-- Opening Marker --

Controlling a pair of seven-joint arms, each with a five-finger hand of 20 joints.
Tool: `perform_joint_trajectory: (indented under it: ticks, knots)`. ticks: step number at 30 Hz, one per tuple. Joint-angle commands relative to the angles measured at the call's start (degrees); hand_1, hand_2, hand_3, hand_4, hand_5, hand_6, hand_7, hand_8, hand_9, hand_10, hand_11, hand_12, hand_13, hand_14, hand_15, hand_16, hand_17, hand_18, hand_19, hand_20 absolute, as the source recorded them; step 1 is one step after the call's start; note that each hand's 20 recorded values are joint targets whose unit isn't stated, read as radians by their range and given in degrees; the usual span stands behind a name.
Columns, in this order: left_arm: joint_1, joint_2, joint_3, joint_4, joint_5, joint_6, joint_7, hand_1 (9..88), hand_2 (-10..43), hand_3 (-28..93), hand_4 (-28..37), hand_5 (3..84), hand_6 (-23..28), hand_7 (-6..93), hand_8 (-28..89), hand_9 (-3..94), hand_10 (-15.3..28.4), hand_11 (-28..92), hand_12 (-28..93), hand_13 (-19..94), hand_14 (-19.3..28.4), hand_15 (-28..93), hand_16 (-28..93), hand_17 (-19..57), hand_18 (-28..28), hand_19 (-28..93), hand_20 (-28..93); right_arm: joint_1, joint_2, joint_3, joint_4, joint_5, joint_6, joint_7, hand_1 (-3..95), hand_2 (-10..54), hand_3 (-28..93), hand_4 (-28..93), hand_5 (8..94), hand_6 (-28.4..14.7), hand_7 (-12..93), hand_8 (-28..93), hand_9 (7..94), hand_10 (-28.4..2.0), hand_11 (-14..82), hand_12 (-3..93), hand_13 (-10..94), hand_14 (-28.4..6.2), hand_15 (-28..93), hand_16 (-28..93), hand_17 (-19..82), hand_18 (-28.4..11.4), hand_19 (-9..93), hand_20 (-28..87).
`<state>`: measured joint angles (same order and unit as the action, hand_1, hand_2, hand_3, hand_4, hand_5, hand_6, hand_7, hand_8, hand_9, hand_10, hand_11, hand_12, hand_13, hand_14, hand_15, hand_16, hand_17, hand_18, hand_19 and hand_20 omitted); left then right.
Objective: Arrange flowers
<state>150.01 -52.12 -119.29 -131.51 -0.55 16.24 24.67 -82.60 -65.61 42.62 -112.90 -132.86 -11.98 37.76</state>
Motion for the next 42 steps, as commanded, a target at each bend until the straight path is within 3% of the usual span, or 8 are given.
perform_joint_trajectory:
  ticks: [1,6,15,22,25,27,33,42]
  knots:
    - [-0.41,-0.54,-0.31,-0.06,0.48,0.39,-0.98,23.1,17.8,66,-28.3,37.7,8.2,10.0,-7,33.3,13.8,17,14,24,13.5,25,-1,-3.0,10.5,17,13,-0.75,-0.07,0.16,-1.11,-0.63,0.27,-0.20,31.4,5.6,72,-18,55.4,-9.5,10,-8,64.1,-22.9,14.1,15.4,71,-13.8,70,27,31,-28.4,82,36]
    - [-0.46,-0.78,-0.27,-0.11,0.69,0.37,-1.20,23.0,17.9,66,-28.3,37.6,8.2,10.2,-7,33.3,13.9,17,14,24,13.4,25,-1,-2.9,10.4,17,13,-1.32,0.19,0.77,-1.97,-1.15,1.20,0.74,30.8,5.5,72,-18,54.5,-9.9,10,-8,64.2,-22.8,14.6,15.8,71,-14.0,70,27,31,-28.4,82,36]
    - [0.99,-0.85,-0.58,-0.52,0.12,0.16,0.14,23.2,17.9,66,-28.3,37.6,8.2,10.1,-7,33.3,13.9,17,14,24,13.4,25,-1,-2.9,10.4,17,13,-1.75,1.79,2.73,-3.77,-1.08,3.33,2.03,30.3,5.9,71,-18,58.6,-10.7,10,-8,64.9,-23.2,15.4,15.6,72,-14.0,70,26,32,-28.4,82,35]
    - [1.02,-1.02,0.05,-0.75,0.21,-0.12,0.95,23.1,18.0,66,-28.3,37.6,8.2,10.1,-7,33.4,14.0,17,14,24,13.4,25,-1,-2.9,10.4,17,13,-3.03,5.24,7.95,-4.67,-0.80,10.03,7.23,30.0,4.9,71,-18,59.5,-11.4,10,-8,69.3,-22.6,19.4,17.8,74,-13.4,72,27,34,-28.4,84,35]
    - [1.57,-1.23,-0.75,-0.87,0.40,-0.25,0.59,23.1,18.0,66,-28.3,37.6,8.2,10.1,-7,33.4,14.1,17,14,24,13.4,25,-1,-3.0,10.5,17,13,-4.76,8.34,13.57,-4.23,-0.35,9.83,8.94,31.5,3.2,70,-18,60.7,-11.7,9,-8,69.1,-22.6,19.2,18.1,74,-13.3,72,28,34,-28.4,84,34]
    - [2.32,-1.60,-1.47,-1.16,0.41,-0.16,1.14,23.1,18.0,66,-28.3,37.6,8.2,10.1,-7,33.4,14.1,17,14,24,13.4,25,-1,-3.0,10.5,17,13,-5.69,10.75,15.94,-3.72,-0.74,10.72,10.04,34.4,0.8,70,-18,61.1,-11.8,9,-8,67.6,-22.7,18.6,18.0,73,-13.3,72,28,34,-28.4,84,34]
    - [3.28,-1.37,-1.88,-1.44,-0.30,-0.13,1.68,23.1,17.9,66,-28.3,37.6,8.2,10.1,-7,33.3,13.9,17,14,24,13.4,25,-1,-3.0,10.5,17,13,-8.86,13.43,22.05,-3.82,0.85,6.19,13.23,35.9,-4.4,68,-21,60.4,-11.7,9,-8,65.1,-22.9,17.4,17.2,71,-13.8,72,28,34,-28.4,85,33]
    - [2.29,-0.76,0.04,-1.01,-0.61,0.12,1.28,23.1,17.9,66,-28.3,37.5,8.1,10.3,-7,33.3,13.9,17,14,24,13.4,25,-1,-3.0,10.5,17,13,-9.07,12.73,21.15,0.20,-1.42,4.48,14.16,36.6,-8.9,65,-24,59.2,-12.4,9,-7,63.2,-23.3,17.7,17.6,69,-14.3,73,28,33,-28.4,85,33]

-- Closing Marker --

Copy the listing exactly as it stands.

• _Exercise response_:
Controlling a pair of seven-joint arms, each with a five-finger hand of 20 joints.
Tool: `perform_joint_trajectory: (indented under it: ticks, knots)`. ticks: step number at 30 Hz, one per tuple. Joint-angle commands relative to the angles measured at the call's start (degrees); hand_1, hand_2, hand_3, hand_4, hand_5, hand_6, hand_7, hand_8, hand_9, hand_10, hand_11, hand_12, hand_13, hand_14, hand_15, hand_16, hand_17, hand_18, hand_19, hand_20 absolute, as the source recorded them; step 1 is one step after the call's start; note that each hand's 20 recorded values are joint targets whose unit isn't stated, read as radians by their range and given in degrees; the usual span stands behind a name.
Columns, in this order: left_arm: joint_1, joint_2, joint_3, joint_4, joint_5, joint_6, joint_7, hand_1 (9..88), hand_2 (-10..43), hand_3 (-28..93), hand_4 (-28..37), hand_5 (3..84), hand_6 (-23..28), hand_7 (-6..93), hand_8 (-28..89), hand_9 (-3..94), hand_10 (-15.3..28.4), hand_11 (-28..92), hand_12 (-28..93), hand_13 (-19..94), hand_14 (-19.3..28.4), hand_15 (-28..93), hand_16 (-28..93), hand_17 (-19..57), hand_18 (-28..28), hand_19 (-28..93), hand_20 (-28..93); right_arm: joint_1, joint_2, joint_3, joint_4, joint_5, joint_6, joint_7, hand_1 (-3..95), hand_2 (-10..54), hand_3 (-28..93), hand_4 (-28..93), hand_5 (8..94), hand_6 (-28.4..14.7), hand_7 (-12..93), hand_8 (-28..93), hand_9 (7..94), hand_10 (-28.4..2.0), hand_11 (-14..82), hand_12 (-3..93), hand_13 (-10..94), hand_14 (-28.4..6.2), hand_15 (-28..93), hand_16 (-28..93), hand_17 (-19..82), hand_18 (-28.4..11.4), hand_19 (-9..93), hand_20 (-28..87).
`<state>`: measured joint angles (same order and unit as the action, hand_1, hand_2, hand_3, hand_4, hand_5, hand_6, hand_7, hand_8, hand_9, hand_10, hand_11, hand_12, hand_13, hand_14, hand_15, hand_16, hand_17, hand_18, hand_19 and hand_20 omitted); left then right.
Objective: Arrange flowers
<state>150.01 -52.12 -119.29 -131.51 -0.55 16.24 24.67 -82.60 -65.61 42.62 -112.90 -132.86 -11.98 37.76</state>
Motion for the next 42 steps, as commanded, a target at each bend until the straight path is within 3% of the usual span, or 8 are given.
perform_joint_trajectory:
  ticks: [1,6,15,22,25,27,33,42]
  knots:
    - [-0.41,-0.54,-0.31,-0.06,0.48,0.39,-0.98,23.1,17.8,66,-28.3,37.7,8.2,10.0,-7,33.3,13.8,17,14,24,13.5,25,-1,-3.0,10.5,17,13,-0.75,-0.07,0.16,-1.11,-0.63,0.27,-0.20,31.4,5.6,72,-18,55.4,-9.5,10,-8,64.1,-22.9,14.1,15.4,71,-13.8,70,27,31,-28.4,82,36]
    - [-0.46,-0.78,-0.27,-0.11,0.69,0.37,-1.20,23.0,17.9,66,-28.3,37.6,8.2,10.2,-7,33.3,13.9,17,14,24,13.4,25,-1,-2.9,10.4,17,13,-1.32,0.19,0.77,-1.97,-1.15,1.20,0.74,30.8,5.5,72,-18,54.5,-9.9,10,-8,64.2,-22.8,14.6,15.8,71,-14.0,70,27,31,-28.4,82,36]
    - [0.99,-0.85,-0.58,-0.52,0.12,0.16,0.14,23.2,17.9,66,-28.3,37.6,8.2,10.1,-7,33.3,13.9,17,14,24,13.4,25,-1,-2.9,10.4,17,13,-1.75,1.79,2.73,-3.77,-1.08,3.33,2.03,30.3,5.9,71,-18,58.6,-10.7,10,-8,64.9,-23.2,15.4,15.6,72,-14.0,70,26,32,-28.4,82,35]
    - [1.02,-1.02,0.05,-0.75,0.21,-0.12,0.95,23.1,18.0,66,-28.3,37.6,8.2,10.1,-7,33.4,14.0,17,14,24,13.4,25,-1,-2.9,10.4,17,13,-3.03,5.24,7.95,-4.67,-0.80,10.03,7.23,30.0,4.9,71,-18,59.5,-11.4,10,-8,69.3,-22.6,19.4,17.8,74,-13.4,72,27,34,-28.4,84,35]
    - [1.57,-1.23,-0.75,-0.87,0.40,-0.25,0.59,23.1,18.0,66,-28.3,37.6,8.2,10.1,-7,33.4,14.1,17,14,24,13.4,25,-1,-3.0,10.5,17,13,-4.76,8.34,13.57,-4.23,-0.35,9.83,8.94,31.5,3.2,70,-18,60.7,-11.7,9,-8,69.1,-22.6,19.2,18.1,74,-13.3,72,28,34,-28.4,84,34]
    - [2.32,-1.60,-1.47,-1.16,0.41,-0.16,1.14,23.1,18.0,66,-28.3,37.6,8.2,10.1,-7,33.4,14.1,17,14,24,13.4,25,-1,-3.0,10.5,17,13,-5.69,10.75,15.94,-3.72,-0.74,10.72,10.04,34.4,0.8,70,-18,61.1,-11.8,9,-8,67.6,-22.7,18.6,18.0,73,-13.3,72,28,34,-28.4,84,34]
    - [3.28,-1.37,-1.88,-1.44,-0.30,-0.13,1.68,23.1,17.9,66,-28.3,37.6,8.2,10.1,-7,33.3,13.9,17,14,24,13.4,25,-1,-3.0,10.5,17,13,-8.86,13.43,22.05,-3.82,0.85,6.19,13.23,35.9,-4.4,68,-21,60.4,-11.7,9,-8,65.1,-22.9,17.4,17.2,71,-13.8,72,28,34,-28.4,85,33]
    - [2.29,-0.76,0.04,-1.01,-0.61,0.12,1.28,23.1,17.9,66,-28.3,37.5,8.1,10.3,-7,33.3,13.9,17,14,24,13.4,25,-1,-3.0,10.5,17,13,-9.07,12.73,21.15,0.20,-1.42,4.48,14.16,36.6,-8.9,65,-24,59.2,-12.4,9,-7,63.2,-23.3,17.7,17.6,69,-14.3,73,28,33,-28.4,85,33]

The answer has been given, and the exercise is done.